The protagonist of Ma Rainey’s Black Bottom is the titular character, a blues singer whose recording session is the setting of August Wilson’s play. However, the other musicians who take part in its debates about race and economics play significant parts in the narrative.
In some respects, the antagonist is Levee, the youngest of the musicians, who wants to get together his own band to record his own songs, and whose faith that the white managers who control the music business will allow him to succeed is dashed. His frustration leads him to stab another of the musicians, an event that represents the violence black people do to each other because they cannot reach the white oppressors who are the real targets of their rage.
However, the real antagonist is the white power structure that controls the music business and the country. The play’s dialogue is largely about the characters’ experiences of racism and their knowledge that white managers are using their talent to make large amounts of money while paying them little.
That power structure is represented by the three white characters:
Sturdyvant, the owner of the recording studio, cares only about money. He is uncomfortable with black people and treats them with thinly veiled contempt. He precipitates the violent confrontation by offering Levee an insultingly small sum for his songs.
Irvin is Ma Rainey’s opportunistic manager, who prides himself on being able to interface with blacks and essentially makes a living by acting as a go-between for black talent and white owners of music businesses.
A policeman enters with Ma Rainey and two of her sidekicks, arguing about an automobile accident Ma may have been responsible for. Once satisfied she is “important,” he takes a bribe from Irvin and leaves.
None of these characters operates precisely as an antagonist, although Sturdyvant comes closest to playing that role.
The protagonist in Ma Rainey's Black Bottom is Ma Rainey herself. The musicians wait around until Ma Rainey, an African-American singer who is regarded as the "mother of the blues," arrives at their studio in the South Side of Chicago in the 1920s. The musicians--Levee, Toledo, Slow Drag, and Cutler-- wait and discuss their frustrations dealing with a society that is filled with racial prejudice.
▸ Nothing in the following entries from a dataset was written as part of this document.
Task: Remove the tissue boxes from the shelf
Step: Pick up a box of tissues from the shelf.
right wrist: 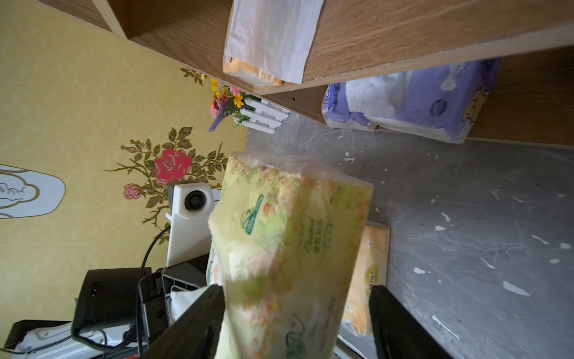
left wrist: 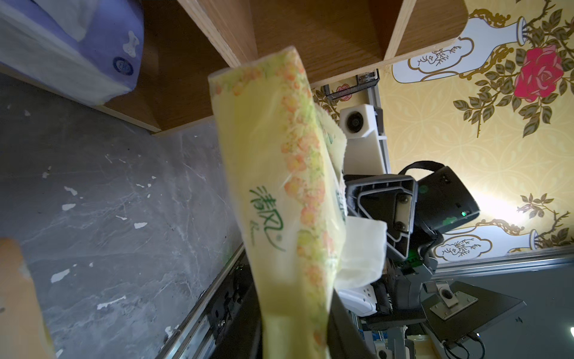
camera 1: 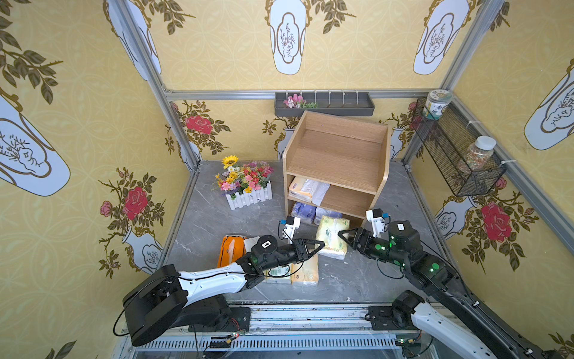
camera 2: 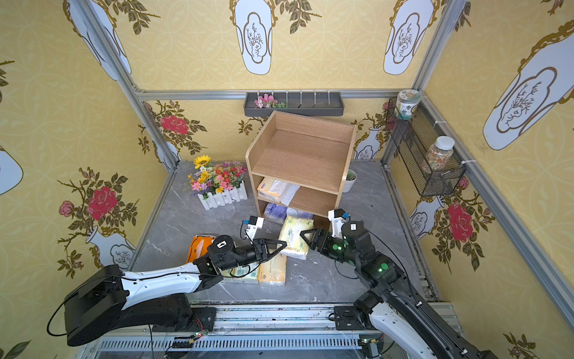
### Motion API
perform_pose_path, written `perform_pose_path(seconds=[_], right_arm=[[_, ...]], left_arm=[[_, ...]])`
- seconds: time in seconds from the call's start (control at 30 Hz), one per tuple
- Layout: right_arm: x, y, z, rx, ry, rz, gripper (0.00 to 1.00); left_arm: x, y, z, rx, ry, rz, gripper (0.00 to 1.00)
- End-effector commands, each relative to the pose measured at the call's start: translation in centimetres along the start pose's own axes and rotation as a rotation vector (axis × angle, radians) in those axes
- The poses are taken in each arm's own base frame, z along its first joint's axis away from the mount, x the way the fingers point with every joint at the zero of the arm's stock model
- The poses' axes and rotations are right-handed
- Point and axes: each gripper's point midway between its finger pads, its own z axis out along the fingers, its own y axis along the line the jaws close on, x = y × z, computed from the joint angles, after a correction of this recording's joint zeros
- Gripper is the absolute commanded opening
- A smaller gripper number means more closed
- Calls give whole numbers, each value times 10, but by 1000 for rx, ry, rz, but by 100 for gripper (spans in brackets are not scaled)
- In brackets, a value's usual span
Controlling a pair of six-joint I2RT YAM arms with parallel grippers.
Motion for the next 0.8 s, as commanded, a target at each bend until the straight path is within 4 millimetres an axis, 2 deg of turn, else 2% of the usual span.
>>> perform_pose_path(seconds=[0.0,0.27,0.53,0.63,0.7,0.77], right_arm=[[-2,27,2,-186,26,24,70],[-4,31,2,-238,26,26,57],[-4,33,3,-266,32,18,34],[-5,34,3,-271,35,17,30],[-4,33,4,-270,36,15,30],[-4,31,4,-263,35,7,30]], left_arm=[[0,-18,0,82,7,16,31],[1,-12,3,79,10,-3,33],[-2,-5,10,73,1,-29,38],[-3,-5,11,71,-3,-29,40],[-4,-4,11,67,-10,-30,50],[-7,-2,10,61,-30,-29,64]])
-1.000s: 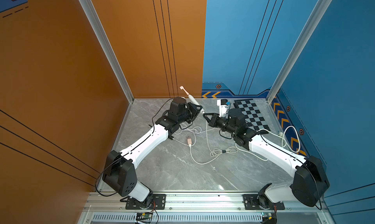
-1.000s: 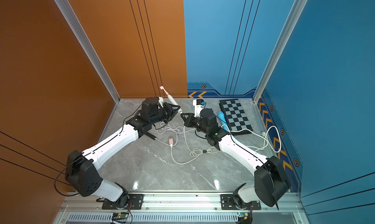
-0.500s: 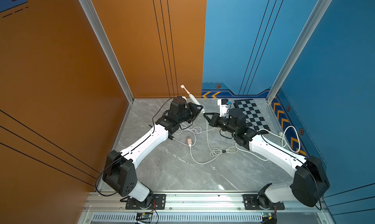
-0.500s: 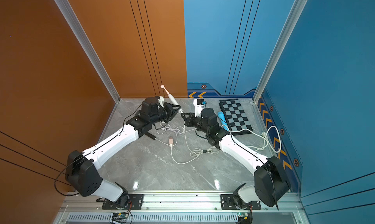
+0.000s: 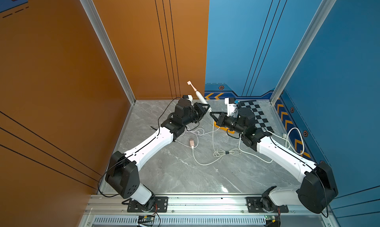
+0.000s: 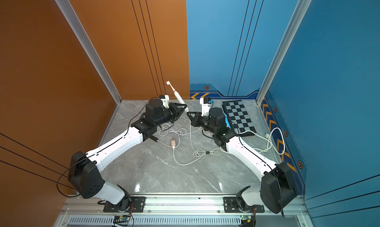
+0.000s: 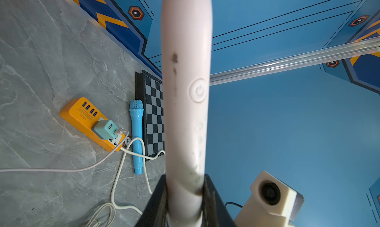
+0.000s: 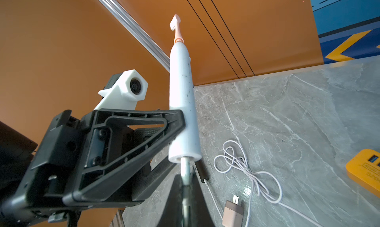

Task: Charge the electric toothbrush
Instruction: Insert the charging cable into the electric toothbrush, then place the electric toothbrush at the center of the board.

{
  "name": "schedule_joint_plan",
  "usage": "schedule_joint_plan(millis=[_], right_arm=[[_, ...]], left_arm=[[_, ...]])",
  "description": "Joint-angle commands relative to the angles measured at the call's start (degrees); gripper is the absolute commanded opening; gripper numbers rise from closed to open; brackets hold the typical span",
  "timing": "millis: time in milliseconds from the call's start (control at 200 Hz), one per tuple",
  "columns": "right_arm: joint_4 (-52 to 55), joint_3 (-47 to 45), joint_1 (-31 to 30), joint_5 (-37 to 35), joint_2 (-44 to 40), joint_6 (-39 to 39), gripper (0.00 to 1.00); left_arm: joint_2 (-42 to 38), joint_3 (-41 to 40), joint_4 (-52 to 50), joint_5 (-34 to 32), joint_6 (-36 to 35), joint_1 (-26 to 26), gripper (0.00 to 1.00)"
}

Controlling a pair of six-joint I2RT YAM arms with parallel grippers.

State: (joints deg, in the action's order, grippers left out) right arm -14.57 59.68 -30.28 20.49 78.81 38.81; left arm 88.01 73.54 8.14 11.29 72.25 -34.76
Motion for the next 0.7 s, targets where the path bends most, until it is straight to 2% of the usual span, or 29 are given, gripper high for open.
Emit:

The antagonist is Levee, a trumpet player, who places hope in the idea that his music will help him gain respect from the white world that controls the music industry. Ma Rainey, for her part, knows that her power only comes from her ability to make money for her white managers. As a result, she is demanding, requesting respect until her days making music are over. The dramatic conflict is that Levee wants the producers to make his record, but he is crushed when the white producer, Sturdyvant, refuses and when Ma Rainey fires him. When Toledo mistakenly steps on Levee's shoes, Levee stabs him. Toledo is a supporter of the self-determination of African-Americans, so his stabbing is symbolic of Levee's rejection of this idea in favor of winning (and failing to win) respect from white people.